#### Task directions:
An exact copy of the listing is what is needed; please output it in full.

#### Material provided:

***

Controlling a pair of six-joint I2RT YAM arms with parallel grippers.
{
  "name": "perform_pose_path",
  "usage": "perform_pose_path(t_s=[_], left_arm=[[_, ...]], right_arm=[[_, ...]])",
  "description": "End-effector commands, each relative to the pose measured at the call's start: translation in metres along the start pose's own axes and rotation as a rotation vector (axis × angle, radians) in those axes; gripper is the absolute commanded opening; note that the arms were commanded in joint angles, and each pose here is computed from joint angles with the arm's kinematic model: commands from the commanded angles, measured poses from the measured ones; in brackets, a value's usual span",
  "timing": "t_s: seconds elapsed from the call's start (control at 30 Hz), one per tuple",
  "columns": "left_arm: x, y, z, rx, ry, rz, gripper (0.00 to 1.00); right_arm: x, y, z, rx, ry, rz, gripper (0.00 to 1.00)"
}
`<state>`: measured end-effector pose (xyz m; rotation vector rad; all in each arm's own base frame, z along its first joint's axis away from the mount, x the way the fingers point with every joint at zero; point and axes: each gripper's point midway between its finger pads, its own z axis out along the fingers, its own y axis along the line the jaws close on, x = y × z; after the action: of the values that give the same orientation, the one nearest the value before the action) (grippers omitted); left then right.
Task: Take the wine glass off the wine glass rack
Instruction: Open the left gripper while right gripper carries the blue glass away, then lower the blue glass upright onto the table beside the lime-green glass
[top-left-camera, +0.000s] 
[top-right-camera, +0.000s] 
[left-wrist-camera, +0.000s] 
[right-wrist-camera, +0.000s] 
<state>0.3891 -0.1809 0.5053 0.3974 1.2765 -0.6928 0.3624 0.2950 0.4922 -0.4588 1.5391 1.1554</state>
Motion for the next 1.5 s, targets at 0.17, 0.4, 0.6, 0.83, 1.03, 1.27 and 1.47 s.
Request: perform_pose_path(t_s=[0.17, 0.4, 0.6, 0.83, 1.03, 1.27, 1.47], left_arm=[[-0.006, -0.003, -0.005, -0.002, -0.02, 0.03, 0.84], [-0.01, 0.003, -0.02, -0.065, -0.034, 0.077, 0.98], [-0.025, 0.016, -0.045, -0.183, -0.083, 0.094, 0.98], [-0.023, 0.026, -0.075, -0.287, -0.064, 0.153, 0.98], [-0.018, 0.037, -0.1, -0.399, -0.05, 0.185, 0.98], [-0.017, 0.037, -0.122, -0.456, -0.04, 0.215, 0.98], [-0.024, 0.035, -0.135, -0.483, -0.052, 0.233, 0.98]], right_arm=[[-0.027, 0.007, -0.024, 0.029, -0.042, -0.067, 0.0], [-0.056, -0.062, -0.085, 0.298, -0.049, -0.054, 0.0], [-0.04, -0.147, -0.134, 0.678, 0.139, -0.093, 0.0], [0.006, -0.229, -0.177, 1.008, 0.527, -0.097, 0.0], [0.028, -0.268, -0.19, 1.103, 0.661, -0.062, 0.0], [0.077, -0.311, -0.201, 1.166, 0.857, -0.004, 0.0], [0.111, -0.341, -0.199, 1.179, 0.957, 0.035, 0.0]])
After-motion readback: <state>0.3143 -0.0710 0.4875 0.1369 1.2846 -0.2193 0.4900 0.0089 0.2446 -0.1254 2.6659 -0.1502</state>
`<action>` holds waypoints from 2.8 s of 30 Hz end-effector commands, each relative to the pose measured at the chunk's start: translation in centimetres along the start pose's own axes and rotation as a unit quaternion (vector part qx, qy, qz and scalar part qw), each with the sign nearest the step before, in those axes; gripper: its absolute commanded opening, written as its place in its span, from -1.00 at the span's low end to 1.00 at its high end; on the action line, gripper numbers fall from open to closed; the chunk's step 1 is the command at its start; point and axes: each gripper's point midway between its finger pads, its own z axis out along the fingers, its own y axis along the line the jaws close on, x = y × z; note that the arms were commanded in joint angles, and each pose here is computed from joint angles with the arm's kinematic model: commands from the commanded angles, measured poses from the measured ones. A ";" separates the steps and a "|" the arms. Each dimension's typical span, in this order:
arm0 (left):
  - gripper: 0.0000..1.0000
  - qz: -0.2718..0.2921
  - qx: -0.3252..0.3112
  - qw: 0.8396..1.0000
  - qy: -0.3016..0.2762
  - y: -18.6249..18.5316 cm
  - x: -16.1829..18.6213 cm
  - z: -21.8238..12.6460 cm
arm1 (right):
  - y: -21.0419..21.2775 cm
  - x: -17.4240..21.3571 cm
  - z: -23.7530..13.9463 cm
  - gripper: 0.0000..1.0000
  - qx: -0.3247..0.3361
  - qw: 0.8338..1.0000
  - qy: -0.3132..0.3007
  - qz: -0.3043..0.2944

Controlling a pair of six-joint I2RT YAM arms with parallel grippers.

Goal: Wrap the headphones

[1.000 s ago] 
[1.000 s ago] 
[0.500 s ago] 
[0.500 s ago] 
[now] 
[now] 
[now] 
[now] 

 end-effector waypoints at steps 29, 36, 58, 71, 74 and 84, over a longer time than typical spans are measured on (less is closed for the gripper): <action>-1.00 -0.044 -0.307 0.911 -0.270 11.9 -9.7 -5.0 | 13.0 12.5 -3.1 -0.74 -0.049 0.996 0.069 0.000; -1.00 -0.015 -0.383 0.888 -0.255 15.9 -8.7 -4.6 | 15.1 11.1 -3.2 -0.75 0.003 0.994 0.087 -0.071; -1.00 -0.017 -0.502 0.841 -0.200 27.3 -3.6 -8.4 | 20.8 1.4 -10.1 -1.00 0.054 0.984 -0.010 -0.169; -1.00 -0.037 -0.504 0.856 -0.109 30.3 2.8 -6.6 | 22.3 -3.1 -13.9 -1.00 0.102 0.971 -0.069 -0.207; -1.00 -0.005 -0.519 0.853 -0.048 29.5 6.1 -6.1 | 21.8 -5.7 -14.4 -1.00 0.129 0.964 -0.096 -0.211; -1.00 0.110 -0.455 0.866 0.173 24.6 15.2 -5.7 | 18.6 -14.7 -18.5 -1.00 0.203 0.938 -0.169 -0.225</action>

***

#### Response for this exercise:
Controlling a pair of six-joint I2RT YAM arms with parallel grippers.
{
  "name": "perform_pose_path",
  "usage": "perform_pose_path(t_s=[_], left_arm=[[_, ...]], right_arm=[[_, ...]])",
  "description": "End-effector commands, each relative to the pose measured at the call's start: translation in metres along the start pose's own axes and rotation as a rotation vector (axis × angle, radians) in those axes; gripper is the absolute commanded opening; note that the arms were commanded in joint angles, and each pose here is computed from joint angles with the arm's kinematic model: commands from the commanded angles, measured poses from the measured ones; in brackets, a value's usual span",
  "timing": "t_s: seconds elapsed from the call's start (control at 30 Hz), one per tuple",
  "columns": "left_arm: x, y, z, rx, ry, rz, gripper (0.00 to 1.00); right_arm: x, y, z, rx, ry, rz, gripper (0.00 to 1.00)"
}
`<state>`: measured end-effector pose (xyz m; rotation vector rad; all in each arm's own base frame, z along its first joint's axis away from the mount, x the way the fingers point with every joint at zero; point and axes: each gripper's point midway between its finger pads, its own z axis out along the fingers, its own y axis along the line the jaws close on, x = y × z; after the action: of the values that give the same orientation, the one nearest the value before the action) (grippers omitted); left then right.
Task: Take the wine glass off the wine glass rack
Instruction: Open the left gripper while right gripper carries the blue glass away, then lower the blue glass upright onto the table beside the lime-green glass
[top-left-camera, +0.000s] 
[top-right-camera, +0.000s] 
[left-wrist-camera, +0.000s] 
[right-wrist-camera, +0.000s] 
<state>0.3891 -0.1809 0.5053 0.3974 1.2765 -0.6928 0.3624 0.2950 0.4922 -0.4588 1.5391 1.1554</state>
Motion for the next 1.5 s, targets at 0.17, 0.4, 0.6, 0.83, 1.03, 1.27 and 1.47 s.
Request: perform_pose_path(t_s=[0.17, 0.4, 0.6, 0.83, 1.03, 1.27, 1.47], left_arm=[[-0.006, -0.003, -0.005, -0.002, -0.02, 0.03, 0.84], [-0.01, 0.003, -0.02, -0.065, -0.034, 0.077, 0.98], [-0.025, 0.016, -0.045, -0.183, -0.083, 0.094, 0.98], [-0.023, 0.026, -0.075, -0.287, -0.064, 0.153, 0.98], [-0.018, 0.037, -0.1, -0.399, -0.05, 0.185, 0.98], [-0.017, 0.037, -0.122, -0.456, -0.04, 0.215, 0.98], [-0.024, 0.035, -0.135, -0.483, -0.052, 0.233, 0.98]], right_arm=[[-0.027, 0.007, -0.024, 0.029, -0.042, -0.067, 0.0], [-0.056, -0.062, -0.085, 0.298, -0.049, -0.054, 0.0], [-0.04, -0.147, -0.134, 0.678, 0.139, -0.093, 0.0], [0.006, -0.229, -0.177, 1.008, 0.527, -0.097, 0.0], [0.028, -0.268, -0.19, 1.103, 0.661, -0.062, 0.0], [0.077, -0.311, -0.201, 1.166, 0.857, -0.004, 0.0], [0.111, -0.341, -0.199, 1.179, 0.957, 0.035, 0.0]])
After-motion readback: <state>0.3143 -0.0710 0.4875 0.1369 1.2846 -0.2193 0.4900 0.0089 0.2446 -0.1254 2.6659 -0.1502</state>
`<action>` holds waypoints from 2.8 s of 30 Hz end-effector commands, each relative to the pose measured at the chunk's start: translation in centimetres along the start pose's own axes and rotation as a unit quaternion (vector part qx, qy, qz and scalar part qw), each with the sign nearest the step before, in those axes; gripper: its absolute commanded opening, written as its place in its span, from -1.00 at the span's low end to 1.00 at its high end; on the action line, gripper numbers fall from open to closed; the chunk's step 1 is the command at its start; point and axes: each gripper's point midway between its finger pads, its own z axis out along the fingers, its own y axis along the line the jaws close on, x = y × z; note that the arms were commanded in joint angles, and each pose here is computed from joint angles with the arm's kinematic model: commands from the commanded angles, measured poses from the measured ones. A ";" separates the steps and a "|" the arms. Each dimension's typical span, in this order:
arm0 (left):
  - gripper: 0.0000..1.0000
  - qz: -0.2718..0.2921
  - qx: -0.3252..0.3112
  - qw: 0.8396..1.0000
  - qy: -0.3016..0.2762
  - y: -18.6249..18.5316 cm
  - x: -16.1829..18.6213 cm
  - z: -21.8238..12.6460 cm
arm1 (right):
  - y: -21.0419..21.2775 cm
  - x: -17.4240..21.3571 cm
  - z: -23.7530..13.9463 cm
  - gripper: 0.0000..1.0000
  - qx: -0.3247..0.3361
  - qw: 0.8338..1.0000
  - qy: -0.3132..0.3007
  - qz: -0.3043..0.2944

Controlling a pair of six-joint I2RT YAM arms with parallel grippers.

Goal: Wrap the headphones

[1.000 s ago] 
[1.000 s ago] 
[0.500 s ago] 
[0.500 s ago] 
[now] 
[now] 
[now] 
[now] 

 end-effector waypoints at steps 29, 36, 58, 71, 74 and 84, over a longer time than typical spans are measured on (less is closed for the gripper): <action>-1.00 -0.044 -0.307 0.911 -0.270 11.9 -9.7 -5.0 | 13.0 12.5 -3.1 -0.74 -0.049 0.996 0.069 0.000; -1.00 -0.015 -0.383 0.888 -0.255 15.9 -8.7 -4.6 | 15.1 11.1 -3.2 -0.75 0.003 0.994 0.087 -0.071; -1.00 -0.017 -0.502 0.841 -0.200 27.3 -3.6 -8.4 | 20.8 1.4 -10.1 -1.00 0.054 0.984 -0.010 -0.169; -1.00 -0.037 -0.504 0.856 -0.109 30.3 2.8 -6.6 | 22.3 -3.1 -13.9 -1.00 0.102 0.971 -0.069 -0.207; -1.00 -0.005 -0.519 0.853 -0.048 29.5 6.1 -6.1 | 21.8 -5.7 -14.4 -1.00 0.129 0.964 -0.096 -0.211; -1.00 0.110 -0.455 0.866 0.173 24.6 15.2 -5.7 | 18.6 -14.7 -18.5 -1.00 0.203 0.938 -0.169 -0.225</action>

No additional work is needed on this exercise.